I have no idea what one would use a pot for in CP but assuming you would want to put it on a stove, thinner is not better.  A thicker steel (on the bottom obviously) will spread heat more evenly.  It's not uncommon to see the "coils" on the inside of a pot in cooked-on mung from an electric stove and too thin of a pot.


----------



## apsuhos (Apr 22, 2015)

Thank you all for your answers! They were really helpful!


----------



## Soapacetic (Apr 22, 2015)

LBussy said:


> I have no idea what one would use a pot for in CP but assuming you would want to put it on a stove, thinner is not better.  A thicker steel (on the bottom obviously) will spread heat more evenly.  It's not uncommon to see the "coils" on the inside of a pot in cooked-on mung from an electric stove and too thin of a pot.

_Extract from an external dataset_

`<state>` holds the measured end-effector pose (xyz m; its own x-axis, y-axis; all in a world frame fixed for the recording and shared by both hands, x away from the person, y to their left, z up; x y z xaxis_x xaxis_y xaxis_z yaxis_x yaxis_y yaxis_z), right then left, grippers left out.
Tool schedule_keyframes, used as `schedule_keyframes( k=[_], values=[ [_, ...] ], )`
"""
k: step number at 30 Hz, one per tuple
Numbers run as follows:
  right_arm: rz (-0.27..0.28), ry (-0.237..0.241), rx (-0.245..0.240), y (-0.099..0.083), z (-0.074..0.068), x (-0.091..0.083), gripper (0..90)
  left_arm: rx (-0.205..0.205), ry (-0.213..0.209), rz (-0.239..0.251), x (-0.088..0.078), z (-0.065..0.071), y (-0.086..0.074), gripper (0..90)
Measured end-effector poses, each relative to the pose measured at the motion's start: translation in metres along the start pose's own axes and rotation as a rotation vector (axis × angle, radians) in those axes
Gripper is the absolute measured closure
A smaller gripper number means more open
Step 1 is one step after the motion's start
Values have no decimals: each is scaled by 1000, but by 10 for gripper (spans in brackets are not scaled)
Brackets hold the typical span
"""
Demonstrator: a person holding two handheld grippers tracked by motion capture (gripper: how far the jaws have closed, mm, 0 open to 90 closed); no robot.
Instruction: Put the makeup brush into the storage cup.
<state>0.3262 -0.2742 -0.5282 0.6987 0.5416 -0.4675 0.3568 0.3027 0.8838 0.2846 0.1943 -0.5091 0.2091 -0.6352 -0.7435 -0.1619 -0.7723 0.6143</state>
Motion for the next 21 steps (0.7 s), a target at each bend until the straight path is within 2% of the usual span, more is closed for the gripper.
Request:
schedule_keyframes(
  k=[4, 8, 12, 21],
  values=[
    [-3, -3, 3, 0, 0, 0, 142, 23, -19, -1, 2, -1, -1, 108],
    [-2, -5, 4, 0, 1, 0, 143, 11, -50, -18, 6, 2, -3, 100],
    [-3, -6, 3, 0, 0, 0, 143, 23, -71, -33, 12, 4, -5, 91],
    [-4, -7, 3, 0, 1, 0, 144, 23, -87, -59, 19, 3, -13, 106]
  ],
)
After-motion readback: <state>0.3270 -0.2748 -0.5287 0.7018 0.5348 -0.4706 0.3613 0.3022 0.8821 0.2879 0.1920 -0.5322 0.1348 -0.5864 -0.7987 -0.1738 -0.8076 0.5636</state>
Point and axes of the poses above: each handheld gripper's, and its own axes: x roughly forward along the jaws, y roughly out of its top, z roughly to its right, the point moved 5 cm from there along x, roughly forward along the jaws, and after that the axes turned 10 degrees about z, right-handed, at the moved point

We use SS pots for CP, and they are light, they do the job great.

I added that lighter is better since I saw a SS pot over the weekend and boy was it heavy.  I would rather lift a 5 lb total vrs a 10-15 lb total.


The stove in my kitchen has a glass top with no coils, forgot the coils ones were still out there, my mistake.


----------



## LBussy (Apr 22, 2015)

Ah, I get it.

I have very few "single use" tools in my soap supplies.  My SS "lye pitchers" are used for frothing milk after they are washed, etc.   If I was to buy a pot for soap use I'd make sure it was suitable for something else.  A thin pot is generally only good for boiling water.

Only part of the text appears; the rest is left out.